Sorry for that guys actuall I spelt is wrong. Please read it as *HTML* instead.



			
				alib_i said:
			
		

> I found the following from the link given by 'it_waaznt_me'.
> 
> Based on the powerful PHP server language and your choice of MySQL, MS-SQL, PostgreSQL or *Access/ODBC database servers*, phpBB is the ideal free community solution for all web sites.



So, my question remains the same again, Can I use a website coded in pure *HTML* (not PhP) and install PhPBB Forum in it ? 
since it allows Acces/ODBC database also. 

Please Help Me.


----------



## kalpik (Oct 24, 2005)

No! You have to have PHP and MySQL for phpBB to work.


----------



## Grid (Oct 24, 2005)

Tech&ME said:
			
		

> So, my question remains the same again, Can I use a website coded in pure HTML (not PhP) and install PhPBB Forum in it ? Question
> since it allows Acces/ODBC database also.
> 
> Please Help Me.




See the forum is a sep software and your website is seperate. Both can be linked after your forum is installed. So both exist and are not a part of one another.

If you on a server that has Php/MySQL support then phpbb can be installed.

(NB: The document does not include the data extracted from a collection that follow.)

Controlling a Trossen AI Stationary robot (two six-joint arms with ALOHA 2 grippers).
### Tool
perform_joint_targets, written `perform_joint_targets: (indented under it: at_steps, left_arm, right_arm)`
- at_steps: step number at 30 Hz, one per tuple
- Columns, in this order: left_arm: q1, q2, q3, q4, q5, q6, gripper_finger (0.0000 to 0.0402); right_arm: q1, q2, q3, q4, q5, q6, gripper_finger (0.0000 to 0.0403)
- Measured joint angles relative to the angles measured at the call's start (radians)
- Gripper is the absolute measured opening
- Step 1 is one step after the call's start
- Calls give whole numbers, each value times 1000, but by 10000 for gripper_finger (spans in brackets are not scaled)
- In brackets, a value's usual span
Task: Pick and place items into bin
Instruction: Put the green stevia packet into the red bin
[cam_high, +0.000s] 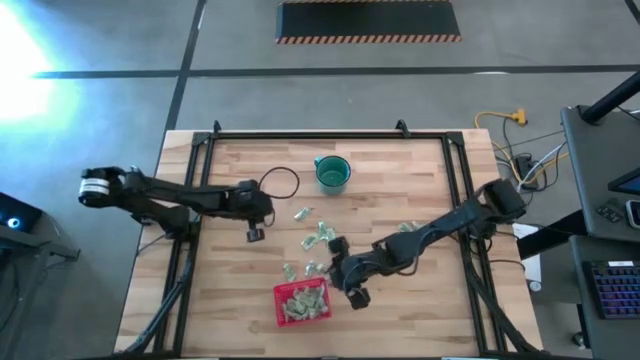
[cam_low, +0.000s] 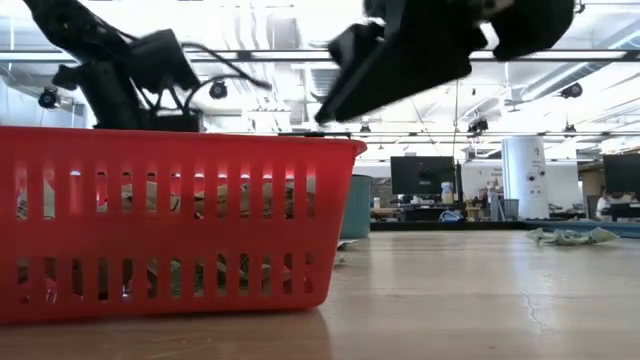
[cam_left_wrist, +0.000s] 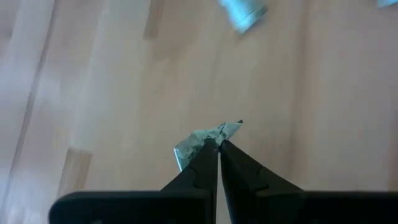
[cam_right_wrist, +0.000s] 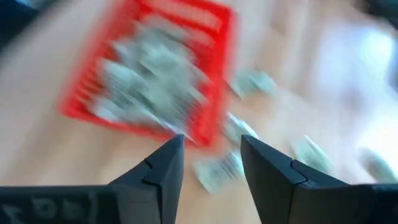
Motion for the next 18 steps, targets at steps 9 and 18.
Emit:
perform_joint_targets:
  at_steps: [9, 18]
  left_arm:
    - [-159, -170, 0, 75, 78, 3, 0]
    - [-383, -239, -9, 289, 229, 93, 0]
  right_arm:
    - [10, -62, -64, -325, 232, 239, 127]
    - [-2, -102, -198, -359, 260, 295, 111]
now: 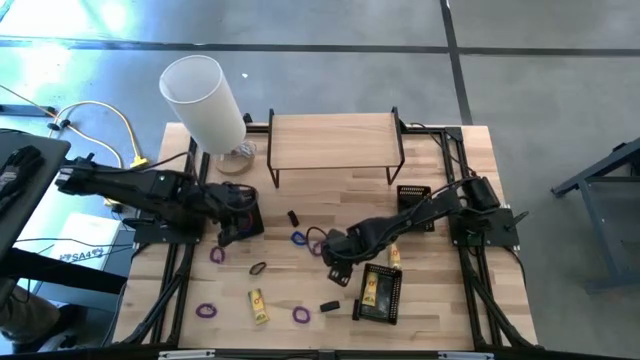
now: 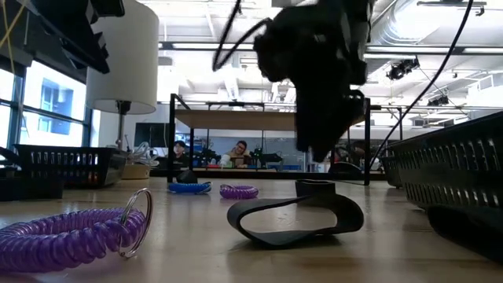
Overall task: Pick & Place Office Desk Supplies
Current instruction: Put the rubber band into the top right bin
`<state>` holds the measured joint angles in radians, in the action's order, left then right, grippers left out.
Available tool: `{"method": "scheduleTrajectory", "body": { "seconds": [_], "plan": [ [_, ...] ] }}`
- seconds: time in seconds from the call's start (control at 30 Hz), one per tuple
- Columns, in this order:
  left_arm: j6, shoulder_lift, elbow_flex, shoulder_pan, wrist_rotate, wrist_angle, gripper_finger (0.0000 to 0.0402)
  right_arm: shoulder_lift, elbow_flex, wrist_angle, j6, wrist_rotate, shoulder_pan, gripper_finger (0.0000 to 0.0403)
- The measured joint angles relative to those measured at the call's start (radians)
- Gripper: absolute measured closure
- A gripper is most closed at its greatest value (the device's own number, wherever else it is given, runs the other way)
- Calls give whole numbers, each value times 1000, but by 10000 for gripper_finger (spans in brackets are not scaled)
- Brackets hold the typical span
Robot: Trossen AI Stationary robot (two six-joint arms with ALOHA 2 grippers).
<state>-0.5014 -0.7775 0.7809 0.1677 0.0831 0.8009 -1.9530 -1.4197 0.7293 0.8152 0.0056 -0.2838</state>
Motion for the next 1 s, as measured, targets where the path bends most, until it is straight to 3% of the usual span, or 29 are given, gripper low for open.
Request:
{"method": "scheduleTrajectory", "body": {
  "seconds": [0.3, 0.77, 1.0],
  "plan": [
    [-8, -23, 0, 69, 79, -26, 268, -48, -2, -43, -80, 26, 18, 176],
    [-8, -23, 0, 161, 81, -24, 268, -109, -1, -46, -3, 40, 13, 176],
    [-29, -24, -23, 231, 130, -44, 268, -126, -4, -42, 0, 21, 14, 176]
  ]
}}
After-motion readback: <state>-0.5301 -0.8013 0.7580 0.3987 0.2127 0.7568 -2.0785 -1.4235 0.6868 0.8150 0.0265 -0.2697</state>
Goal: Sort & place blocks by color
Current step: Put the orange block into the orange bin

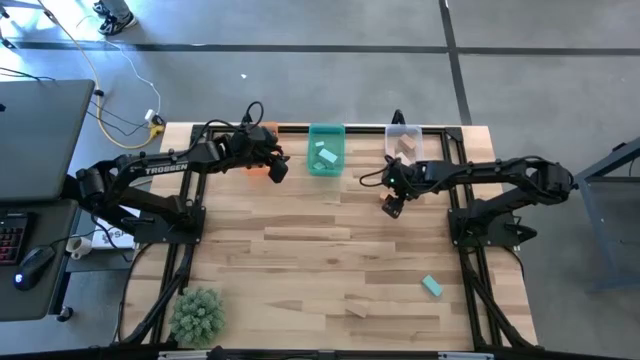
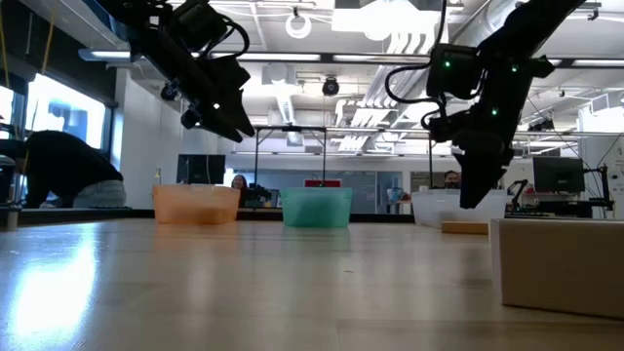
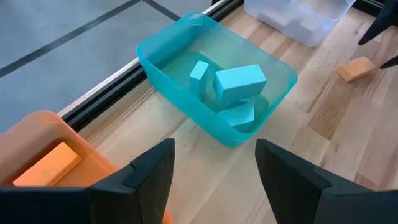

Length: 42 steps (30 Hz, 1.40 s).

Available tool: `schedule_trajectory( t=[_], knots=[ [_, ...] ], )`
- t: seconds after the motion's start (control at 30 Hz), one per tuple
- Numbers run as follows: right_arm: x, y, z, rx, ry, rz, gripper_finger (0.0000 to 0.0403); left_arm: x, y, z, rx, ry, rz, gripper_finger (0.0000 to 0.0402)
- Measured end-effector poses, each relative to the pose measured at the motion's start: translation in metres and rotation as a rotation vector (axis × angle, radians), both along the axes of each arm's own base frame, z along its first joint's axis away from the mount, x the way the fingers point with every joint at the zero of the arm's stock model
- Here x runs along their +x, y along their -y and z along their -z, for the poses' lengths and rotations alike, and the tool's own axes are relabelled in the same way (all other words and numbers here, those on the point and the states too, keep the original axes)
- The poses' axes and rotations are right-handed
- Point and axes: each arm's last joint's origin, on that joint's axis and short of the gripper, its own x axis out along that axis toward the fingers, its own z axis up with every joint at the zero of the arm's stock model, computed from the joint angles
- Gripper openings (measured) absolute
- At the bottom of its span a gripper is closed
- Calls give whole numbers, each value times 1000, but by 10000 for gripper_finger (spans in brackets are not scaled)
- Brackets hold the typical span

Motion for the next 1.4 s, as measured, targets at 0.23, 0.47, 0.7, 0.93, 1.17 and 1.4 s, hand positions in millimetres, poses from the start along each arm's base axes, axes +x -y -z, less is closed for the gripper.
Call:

As for your HTML files any webserver can run them.

edit: Sorry it supports ODBC so if you are on Windows hosting then you can go for Access or MsSQL server.

So upload your sites HTML Pages and then install phpbb in a sep folder say forum. When its installed then give the link in your HTML pages to the forum i.e www.ursite.com/forum etc.

If you are less on space then you can install Mybb a Vbulletin look alike. It takes very less space. It can be downloaded from *www.mybboard.com/


----------



## Retro (Oct 24, 2005)

PhpBB runs on purely Php and MySQL and very little of HTML, so the answer to your question is NO! There is no forum script and there never can be one which'll run on Pure HTML because HTML does not have the power to do it. If your web host does not have PHP, then ditch it. PHP is the langauge of the future and present too. 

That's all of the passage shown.